Thank you all once again for the replies. I am meeting with someone from Company Y tomorrow to have a more sincere discussion about this issue.


----------



## JusAdy_Glasgow (May 13, 2012)

noisyboy said:


> Well when I asked Company X 6 months ago during my interview how can I go about advancing in this company, I was given the bull**** response of "oh, so much room for advancement here." You know what, I've seen how the most valuable employees are treated here. 5 years not a single promotion, a demotion instead. Why? I don't know. All I know is that I don't feel good when I see that, regardless of how much I enjoy working with the people. My career is much more important.
> 
> Thank you all once again for the replies. I am meeting with someone from Company Y tomorrow to have a more sincere discussion about this issue.

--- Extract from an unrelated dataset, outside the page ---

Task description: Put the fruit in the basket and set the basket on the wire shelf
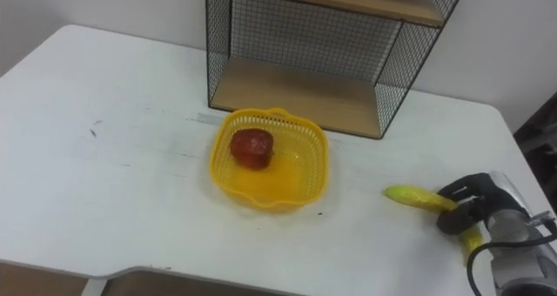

I thought you enjoyed working where you are noisyboy? It sounds as though things have changed since your first post?
There's no harm in meeting up with the people from Y to see what they are all about. It's a tough decision but sometimes people from the outside can give you an unbiased view...it doesn't always make it easier though! 
Let us know how you get on tomorrow.
Jus


----------



## noisyboy (Nov 13, 2011)

JusAdy_Glasgow said:


> I thought you enjoyed working where you are noisyboy? It sounds as though things have changed since your first post?
> There's no harm in meeting up with the people from Y to see what they are all about. It's a tough decision but sometimes people from the outside can give you an unbiased view...it doesn't always make it easier though!
> Let us know how you get on tomorrow.
> Jus


Hello,

I didn't say I don't enjoy working with them?! Did I convey that somewhere? Maybe I did. To clarify, I enjoy it a lot, I have a very good relationship with almost everyone but it bothers me inside to see that there's no chance of advancing. 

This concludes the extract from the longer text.